:: Goal of the exercise ::
Write the records out exactly as shown. No pictures.

Data extracted from a collection:
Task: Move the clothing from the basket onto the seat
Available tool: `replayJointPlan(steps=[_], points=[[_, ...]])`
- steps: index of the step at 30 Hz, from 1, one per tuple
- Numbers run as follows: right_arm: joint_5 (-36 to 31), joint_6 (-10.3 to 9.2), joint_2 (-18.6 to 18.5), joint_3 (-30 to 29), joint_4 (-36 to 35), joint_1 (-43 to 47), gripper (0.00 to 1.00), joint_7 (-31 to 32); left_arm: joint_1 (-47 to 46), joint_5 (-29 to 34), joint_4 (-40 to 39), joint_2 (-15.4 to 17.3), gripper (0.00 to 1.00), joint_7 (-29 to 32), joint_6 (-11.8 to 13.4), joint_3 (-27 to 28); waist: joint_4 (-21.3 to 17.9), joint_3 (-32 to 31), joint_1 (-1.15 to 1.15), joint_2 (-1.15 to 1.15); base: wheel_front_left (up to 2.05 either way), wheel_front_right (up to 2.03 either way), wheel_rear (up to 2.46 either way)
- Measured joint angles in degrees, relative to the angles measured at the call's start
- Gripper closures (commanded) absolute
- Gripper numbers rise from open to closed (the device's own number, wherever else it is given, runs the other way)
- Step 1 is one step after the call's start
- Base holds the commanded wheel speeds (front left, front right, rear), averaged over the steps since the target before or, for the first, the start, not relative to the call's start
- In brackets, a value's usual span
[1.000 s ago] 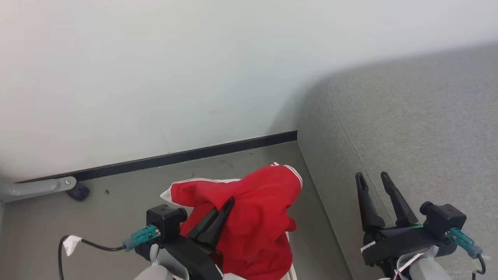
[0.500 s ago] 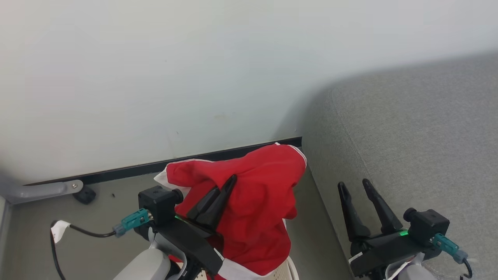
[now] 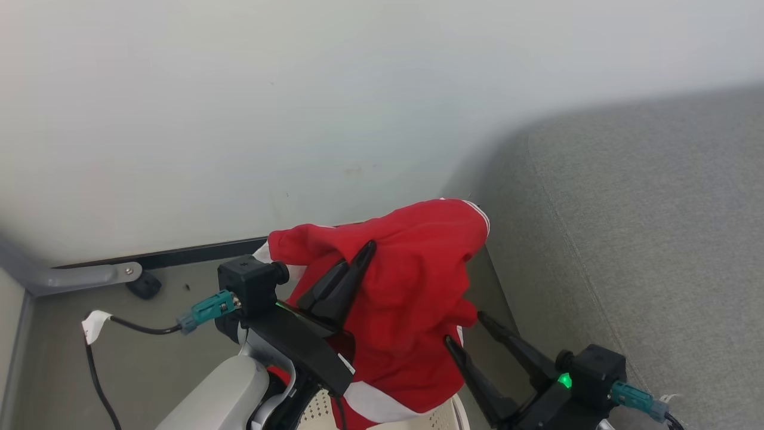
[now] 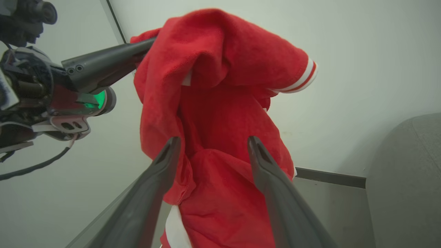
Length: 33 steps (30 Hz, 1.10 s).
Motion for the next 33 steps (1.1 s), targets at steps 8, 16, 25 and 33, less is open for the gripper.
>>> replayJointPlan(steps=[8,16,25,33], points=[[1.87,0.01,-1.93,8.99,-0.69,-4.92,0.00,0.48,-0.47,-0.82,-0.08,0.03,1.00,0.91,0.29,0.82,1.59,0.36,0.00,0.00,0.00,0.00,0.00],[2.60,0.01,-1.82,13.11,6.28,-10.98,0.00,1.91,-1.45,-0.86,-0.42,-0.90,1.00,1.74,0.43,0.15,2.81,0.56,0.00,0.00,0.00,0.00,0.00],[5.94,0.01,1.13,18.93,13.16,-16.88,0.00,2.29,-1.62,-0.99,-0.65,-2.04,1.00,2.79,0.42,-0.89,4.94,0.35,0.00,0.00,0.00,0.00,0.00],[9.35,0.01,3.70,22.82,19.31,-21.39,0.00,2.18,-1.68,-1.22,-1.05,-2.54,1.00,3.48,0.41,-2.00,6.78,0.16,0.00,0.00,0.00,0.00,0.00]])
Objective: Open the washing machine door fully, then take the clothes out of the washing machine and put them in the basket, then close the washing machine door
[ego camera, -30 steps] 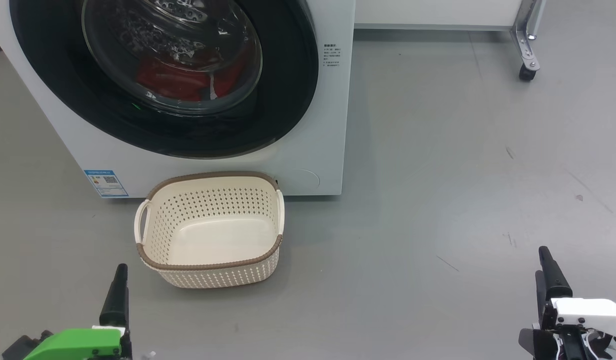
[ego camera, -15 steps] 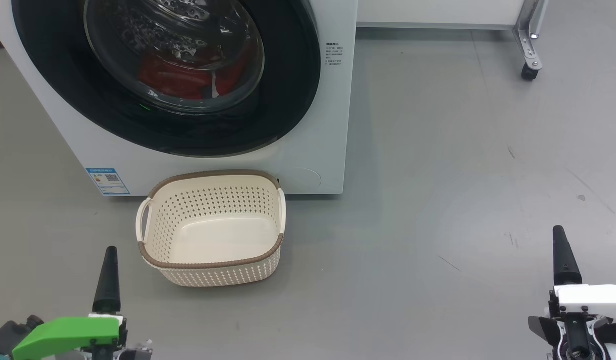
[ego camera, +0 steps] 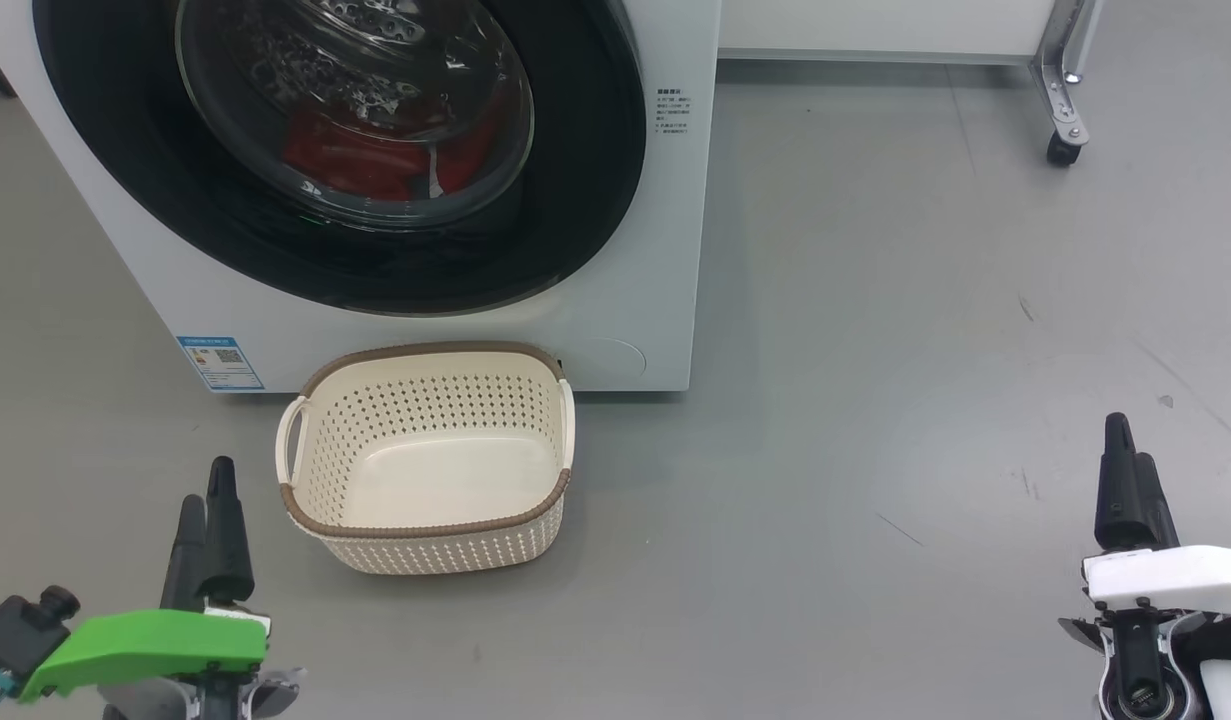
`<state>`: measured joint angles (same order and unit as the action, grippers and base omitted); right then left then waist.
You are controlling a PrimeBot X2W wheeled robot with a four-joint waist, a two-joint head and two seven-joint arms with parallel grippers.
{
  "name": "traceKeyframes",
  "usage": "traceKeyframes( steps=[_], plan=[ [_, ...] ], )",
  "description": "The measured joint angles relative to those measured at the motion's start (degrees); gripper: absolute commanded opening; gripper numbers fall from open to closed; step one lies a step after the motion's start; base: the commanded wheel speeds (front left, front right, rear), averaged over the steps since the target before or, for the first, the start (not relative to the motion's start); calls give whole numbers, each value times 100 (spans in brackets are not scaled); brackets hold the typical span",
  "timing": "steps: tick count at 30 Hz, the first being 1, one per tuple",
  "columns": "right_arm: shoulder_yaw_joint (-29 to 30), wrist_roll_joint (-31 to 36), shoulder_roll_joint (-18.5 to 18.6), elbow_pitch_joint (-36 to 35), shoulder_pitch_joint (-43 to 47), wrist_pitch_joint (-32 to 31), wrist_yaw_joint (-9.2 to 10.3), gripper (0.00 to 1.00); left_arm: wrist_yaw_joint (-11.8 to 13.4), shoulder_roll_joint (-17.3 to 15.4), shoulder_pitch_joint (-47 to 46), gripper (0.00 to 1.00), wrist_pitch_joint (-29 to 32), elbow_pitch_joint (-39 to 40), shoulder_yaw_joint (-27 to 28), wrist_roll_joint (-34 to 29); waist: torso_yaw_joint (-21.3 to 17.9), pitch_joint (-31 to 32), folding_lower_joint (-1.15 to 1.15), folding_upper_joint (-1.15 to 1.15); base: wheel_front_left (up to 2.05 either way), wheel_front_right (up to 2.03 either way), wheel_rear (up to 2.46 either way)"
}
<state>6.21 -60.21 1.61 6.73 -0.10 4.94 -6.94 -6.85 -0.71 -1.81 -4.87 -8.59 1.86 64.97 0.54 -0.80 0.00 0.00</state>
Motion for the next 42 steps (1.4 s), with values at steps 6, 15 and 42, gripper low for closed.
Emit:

:: Response ::
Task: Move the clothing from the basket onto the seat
Available tool: `replayJointPlan(steps=[_], points=[[_, ...]])`
- steps: index of the step at 30 Hz, from 1, one per tuple
- Numbers run as follows: right_arm: joint_5 (-36 to 31), joint_6 (-10.3 to 9.2), joint_2 (-18.6 to 18.5), joint_3 (-30 to 29), joint_4 (-36 to 35), joint_1 (-43 to 47), gripper (0.00 to 1.00), joint_7 (-31 to 32); left_arm: joint_1 (-47 to 46), joint_5 (-29 to 34), joint_4 (-40 to 39), joint_2 (-15.4 to 17.3), gripper (0.00 to 1.00), joint_7 (-29 to 32), joint_6 (-11.8 to 13.4), joint_3 (-27 to 28); waist: joint_4 (-21.3 to 17.9), joint_3 (-32 to 31), joint_1 (-1.15 to 1.15), joint_2 (-1.15 to 1.15); base: wheel_front_left (up to 2.05 either way), wheel_front_right (up to 2.03 either way), wheel_rear (up to 2.46 either way)
- Measured joint angles in degrees, relative to the angles measured at the call's start
- Gripper closures (commanded) absolute
- Gripper numbers rise from open to closed (the device's own number, wherever else it is given, runs the other way)
- Step 1 is one step after the call's start
- Base holds the commanded wheel speeds (front left, front right, rear), averaged over the steps since the target before or, for the first, the start, not relative to the call's start
- In brackets, a value's usual span
[1.000 s ago] 
[0.500 s ago] 
[now] 
[now] 
Length: 33 steps (30 Hz, 1.10 s).
Motion for the next 33 steps (1.1 s), targets at steps 8, 16, 25 and 33, less is open for the gripper.
>>> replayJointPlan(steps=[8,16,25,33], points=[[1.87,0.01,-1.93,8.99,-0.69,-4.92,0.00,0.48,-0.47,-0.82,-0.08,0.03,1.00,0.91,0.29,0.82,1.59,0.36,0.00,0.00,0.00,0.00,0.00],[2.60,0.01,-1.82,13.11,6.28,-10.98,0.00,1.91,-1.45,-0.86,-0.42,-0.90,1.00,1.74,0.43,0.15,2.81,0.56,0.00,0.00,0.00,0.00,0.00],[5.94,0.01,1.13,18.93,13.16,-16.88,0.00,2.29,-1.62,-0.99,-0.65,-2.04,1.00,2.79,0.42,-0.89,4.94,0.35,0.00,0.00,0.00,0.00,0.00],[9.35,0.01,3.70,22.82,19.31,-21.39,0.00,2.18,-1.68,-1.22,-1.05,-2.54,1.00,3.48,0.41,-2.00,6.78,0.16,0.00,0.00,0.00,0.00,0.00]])
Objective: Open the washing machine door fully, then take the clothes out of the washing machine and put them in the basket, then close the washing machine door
[ego camera, -30 steps] 
[ego camera, -15 steps] 
[ego camera, +0 steps] 
`<state>`: measured joint angles (same order and unit as the action, grippers and base omitted); right then left then waist.
You are controlling a PrimeBot X2W wheeled robot with a four-joint waist, a two-joint head and two seven-joint arms with parallel grippers.
{
  "name": "traceKeyframes",
  "usage": "traceKeyframes( steps=[_], plan=[ [_, ...] ], )",
  "description": "The measured joint angles relative to those measured at the motion's start (degrees); gripper: absolute commanded opening; gripper numbers fall from open to closed; step one lies a step after the motion's start; base: the commanded wheel speeds (front left, front right, rear), averaged over the steps since the target before or, for the first, the start (not relative to the motion's start); calls give whole numbers, each value times 100 (spans in brackets are not scaled); brackets hold the typical span",
  "timing": "steps: tick count at 30 Hz, the first being 1, one per tuple",
  "columns": "right_arm: shoulder_yaw_joint (-29 to 30), wrist_roll_joint (-31 to 36), shoulder_roll_joint (-18.5 to 18.6), elbow_pitch_joint (-36 to 35), shoulder_pitch_joint (-43 to 47), wrist_pitch_joint (-32 to 31), wrist_yaw_joint (-9.2 to 10.3), gripper (0.00 to 1.00); left_arm: wrist_yaw_joint (-11.8 to 13.4), shoulder_roll_joint (-17.3 to 15.4), shoulder_pitch_joint (-47 to 46), gripper (0.00 to 1.00), wrist_pitch_joint (-29 to 32), elbow_pitch_joint (-39 to 40), shoulder_yaw_joint (-27 to 28), wrist_roll_joint (-34 to 29); waist: torso_yaw_joint (-21.3 to 17.9), pitch_joint (-31 to 32), folding_lower_joint (-1.15 to 1.15), folding_upper_joint (-1.15 to 1.15); base: wheel_front_left (up to 2.05 either way), wheel_front_right (up to 2.03 either way), wheel_rear (up to 2.46 either way)"
}
<state>6.21 -60.21 1.61 6.73 -0.10 4.94 -6.94 -6.85 -0.71 -1.81 -4.87 -8.59 1.86 64.97 0.54 -0.80 0.00 0.00</state>
Motion for the next 42 steps (1.4 s), with values at steps 6, 15 and 42, gripper low for closed.
Emit:

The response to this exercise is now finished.